What you will do = For the material below, output exactly the span from the line with "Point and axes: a" to the line with "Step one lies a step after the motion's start", including both, and nothing besides.

____ Information shown

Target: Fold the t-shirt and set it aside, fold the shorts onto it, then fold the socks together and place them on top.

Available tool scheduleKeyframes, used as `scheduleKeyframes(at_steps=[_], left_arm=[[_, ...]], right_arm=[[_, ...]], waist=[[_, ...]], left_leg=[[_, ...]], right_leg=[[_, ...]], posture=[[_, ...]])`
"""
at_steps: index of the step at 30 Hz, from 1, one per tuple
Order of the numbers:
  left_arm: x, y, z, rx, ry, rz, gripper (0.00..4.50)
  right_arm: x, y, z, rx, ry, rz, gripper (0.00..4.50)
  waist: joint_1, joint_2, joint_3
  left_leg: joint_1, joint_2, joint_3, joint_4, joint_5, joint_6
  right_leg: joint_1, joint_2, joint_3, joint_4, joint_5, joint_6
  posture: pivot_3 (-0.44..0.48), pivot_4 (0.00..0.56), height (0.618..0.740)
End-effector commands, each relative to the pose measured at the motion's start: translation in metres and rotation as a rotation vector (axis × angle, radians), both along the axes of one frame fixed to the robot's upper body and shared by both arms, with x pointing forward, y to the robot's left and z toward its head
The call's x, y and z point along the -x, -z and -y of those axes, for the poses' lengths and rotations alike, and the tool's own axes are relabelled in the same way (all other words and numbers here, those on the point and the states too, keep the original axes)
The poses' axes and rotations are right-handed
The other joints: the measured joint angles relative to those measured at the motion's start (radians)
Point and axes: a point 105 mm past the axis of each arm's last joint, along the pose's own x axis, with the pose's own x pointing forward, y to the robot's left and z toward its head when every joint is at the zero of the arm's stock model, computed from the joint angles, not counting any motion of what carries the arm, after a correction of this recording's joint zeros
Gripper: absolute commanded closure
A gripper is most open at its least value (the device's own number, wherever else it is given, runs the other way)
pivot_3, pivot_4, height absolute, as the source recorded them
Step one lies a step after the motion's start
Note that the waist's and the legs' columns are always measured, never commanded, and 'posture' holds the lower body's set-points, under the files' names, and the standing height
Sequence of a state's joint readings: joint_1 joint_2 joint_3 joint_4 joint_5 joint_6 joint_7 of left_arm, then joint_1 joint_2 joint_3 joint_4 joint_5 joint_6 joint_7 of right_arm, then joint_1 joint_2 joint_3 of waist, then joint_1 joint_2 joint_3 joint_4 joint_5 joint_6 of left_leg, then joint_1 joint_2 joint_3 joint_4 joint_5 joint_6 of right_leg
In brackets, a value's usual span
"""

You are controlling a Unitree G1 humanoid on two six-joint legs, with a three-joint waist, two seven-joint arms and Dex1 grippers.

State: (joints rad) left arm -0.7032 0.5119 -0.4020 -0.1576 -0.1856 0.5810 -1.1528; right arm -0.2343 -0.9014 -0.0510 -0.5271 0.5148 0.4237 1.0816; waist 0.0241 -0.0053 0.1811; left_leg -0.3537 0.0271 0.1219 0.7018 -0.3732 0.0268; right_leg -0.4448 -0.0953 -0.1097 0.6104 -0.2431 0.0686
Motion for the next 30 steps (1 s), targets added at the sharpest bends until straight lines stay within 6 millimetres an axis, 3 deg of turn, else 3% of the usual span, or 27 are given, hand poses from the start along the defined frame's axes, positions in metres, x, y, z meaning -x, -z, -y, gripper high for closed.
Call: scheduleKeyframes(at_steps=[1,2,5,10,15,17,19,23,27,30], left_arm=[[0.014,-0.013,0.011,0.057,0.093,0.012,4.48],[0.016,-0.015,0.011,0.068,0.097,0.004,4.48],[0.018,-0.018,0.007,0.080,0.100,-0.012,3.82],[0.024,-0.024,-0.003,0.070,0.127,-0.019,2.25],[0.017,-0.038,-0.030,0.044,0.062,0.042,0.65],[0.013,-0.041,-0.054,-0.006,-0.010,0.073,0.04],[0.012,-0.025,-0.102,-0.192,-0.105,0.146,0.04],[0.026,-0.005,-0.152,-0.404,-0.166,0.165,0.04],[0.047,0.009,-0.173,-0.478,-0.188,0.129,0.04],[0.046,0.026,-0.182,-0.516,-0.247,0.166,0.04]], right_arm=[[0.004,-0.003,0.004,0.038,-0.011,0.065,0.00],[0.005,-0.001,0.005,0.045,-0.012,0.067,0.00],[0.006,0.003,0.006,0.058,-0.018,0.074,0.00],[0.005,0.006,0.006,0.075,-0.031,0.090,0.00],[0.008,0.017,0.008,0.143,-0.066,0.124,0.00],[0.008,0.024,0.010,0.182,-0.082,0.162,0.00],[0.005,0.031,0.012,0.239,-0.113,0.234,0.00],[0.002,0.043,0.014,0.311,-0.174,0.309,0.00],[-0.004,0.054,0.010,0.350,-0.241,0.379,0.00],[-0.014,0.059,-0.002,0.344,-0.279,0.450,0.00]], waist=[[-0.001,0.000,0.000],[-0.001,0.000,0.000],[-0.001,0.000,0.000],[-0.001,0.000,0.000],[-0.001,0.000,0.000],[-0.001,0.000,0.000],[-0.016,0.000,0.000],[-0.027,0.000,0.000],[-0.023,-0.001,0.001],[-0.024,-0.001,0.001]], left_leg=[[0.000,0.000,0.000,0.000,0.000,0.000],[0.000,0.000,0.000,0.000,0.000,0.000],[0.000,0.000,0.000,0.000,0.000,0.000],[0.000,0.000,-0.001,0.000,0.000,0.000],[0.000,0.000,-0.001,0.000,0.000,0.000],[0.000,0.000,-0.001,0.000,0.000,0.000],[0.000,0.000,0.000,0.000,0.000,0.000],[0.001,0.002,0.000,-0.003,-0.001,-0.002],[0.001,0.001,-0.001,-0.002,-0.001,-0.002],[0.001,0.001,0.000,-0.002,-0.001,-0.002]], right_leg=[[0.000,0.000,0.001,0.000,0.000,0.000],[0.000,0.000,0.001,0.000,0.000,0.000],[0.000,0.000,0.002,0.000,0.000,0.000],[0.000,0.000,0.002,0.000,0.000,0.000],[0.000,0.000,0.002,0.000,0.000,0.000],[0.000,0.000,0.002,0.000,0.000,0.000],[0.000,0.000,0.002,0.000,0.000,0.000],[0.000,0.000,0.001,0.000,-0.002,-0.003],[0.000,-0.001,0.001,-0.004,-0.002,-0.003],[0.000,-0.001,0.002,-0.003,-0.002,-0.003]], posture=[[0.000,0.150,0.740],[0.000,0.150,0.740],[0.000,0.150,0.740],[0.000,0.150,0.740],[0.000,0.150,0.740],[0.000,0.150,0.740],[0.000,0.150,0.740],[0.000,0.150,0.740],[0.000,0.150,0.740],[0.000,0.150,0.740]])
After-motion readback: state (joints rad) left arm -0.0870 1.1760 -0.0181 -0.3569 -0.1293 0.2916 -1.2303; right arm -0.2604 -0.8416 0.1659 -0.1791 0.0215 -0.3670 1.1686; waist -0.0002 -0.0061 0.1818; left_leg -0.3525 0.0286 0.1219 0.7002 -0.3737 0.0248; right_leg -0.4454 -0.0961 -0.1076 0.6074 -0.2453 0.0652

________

Response area =
Point and axes: a point 105 mm past the axis of each arm's last joint, along the pose's own x axis, with the pose's own x pointing forward, y to the robot's left and z toward its head when every joint is at the zero of the arm's stock model, computed from the joint angles, not counting any motion of what carries the arm, after a correction of this recording's joint zeros
Gripper: absolute commanded closure
A gripper is most open at its least value (the device's own number, wherever else it is given, runs the other way)
pivot_3, pivot_4, height absolute, as the source recorded them
Step one lies a step after the motion's start

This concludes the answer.